** Opening TASK INPUTS block **

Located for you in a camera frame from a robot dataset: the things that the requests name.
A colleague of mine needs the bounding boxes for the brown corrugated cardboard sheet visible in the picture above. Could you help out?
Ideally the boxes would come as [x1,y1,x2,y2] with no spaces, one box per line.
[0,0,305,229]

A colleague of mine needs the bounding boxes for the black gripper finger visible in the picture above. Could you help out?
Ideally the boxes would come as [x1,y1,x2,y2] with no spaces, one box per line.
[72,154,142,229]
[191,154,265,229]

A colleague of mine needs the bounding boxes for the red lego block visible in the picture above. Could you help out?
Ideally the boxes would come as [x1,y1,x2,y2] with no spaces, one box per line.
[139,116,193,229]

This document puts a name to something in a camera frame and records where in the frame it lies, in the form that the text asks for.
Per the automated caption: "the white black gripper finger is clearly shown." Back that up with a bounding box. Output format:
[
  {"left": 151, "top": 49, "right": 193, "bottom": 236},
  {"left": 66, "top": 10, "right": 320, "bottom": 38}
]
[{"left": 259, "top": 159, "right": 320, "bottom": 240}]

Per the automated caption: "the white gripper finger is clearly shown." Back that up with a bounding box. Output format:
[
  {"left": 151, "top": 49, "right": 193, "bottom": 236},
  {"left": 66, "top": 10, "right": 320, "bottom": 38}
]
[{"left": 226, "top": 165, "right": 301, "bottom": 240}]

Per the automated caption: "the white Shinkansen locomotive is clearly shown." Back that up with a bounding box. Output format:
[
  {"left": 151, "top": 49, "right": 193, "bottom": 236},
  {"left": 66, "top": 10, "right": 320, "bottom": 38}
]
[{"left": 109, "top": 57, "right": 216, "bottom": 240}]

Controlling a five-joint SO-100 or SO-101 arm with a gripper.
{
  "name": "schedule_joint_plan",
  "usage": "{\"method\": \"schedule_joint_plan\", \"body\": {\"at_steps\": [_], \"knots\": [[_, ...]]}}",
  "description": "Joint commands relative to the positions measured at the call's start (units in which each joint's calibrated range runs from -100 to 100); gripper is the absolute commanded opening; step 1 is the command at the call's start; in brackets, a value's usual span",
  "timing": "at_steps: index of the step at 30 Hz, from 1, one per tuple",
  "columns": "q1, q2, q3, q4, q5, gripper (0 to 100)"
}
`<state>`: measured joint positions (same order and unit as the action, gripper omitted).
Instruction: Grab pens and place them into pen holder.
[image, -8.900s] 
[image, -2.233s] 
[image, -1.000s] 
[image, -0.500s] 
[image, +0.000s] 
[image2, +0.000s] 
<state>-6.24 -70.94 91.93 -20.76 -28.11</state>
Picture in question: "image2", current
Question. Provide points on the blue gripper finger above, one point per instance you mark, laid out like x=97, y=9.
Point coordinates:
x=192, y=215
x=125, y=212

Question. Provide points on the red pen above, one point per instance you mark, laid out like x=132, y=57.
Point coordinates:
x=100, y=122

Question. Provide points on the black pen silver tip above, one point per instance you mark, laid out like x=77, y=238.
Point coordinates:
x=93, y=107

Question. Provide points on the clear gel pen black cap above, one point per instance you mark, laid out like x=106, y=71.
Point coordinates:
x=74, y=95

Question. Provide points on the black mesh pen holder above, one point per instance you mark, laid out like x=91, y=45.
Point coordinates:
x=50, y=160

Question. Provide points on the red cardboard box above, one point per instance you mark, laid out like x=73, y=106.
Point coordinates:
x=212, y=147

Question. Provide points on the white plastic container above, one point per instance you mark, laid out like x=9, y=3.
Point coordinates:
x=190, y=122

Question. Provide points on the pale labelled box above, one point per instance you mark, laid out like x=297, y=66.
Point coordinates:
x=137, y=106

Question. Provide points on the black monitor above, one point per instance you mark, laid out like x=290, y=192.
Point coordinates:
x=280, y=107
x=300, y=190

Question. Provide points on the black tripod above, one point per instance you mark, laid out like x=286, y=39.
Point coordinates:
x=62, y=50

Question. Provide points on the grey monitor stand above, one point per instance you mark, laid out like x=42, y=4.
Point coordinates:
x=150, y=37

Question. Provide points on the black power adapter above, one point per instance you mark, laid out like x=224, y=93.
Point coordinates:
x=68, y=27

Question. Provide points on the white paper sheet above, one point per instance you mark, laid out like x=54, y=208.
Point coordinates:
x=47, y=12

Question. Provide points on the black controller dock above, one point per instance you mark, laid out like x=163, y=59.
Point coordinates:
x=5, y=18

** Closing TASK INPUTS block **
** Opening TASK INPUTS block **

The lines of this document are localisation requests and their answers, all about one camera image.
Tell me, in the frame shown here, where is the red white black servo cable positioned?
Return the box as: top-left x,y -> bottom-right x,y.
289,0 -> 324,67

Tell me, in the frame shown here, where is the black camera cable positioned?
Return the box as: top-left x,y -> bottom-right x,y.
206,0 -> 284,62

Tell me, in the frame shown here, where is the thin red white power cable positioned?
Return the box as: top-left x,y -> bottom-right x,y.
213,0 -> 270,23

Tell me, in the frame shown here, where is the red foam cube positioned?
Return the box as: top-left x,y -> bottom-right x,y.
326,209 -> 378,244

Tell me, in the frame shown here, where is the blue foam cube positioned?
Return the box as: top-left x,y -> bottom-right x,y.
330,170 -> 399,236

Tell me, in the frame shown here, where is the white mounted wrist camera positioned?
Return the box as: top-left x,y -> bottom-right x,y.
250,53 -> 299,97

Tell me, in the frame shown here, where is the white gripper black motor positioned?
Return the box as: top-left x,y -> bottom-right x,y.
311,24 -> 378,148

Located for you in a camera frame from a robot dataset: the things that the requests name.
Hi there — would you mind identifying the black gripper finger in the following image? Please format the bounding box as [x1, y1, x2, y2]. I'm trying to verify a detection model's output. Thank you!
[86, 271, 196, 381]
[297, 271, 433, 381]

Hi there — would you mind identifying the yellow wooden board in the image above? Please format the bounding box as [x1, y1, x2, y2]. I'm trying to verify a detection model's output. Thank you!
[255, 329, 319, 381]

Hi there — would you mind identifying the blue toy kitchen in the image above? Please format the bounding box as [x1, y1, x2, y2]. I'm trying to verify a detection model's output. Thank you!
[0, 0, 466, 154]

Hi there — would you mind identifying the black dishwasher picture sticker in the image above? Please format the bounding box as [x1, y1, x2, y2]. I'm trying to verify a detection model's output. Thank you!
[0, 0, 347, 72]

** Closing TASK INPUTS block **
** Opening TASK INPUTS block **

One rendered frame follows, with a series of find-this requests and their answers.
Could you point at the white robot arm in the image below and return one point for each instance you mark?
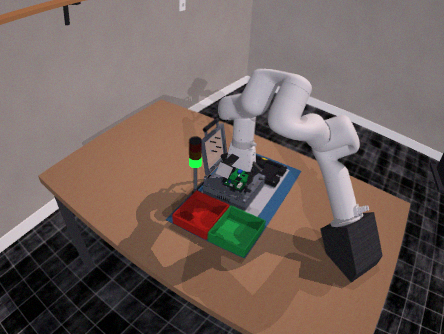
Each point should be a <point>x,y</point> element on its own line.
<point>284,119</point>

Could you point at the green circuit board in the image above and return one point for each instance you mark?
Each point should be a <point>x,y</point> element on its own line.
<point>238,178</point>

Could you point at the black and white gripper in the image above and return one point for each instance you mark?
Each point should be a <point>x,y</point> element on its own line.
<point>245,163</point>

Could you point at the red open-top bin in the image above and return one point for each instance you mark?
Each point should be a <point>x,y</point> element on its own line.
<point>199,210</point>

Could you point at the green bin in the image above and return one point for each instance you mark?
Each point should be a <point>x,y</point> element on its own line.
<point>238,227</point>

** Closing TASK INPUTS block **

* _WHAT THE TASK REQUIRES_:
Only the lines of the listing above from the one with "Could you point at the white" through the one with "<point>238,227</point>" should be output, exactly, with both ends kept and pictures left out.

* _EXERCISE OUTPUT_:
Could you point at the white robot arm in the image below and return one point for each instance you mark?
Each point should be a <point>x,y</point> element on its own line.
<point>284,119</point>

Could you point at the green circuit board in the image above and return one point for each instance you mark?
Each point should be a <point>x,y</point> element on its own line.
<point>238,178</point>

Could you point at the black and white gripper in the image above and return one point for each instance you mark?
Each point should be a <point>x,y</point> element on its own line.
<point>245,163</point>

Could you point at the red open-top bin in the image above and return one point for each instance you mark?
Each point should be a <point>x,y</point> element on its own line.
<point>199,210</point>

Could you point at the green bin in the image above and return one point for each instance you mark?
Each point should be a <point>x,y</point> element on its own line.
<point>238,227</point>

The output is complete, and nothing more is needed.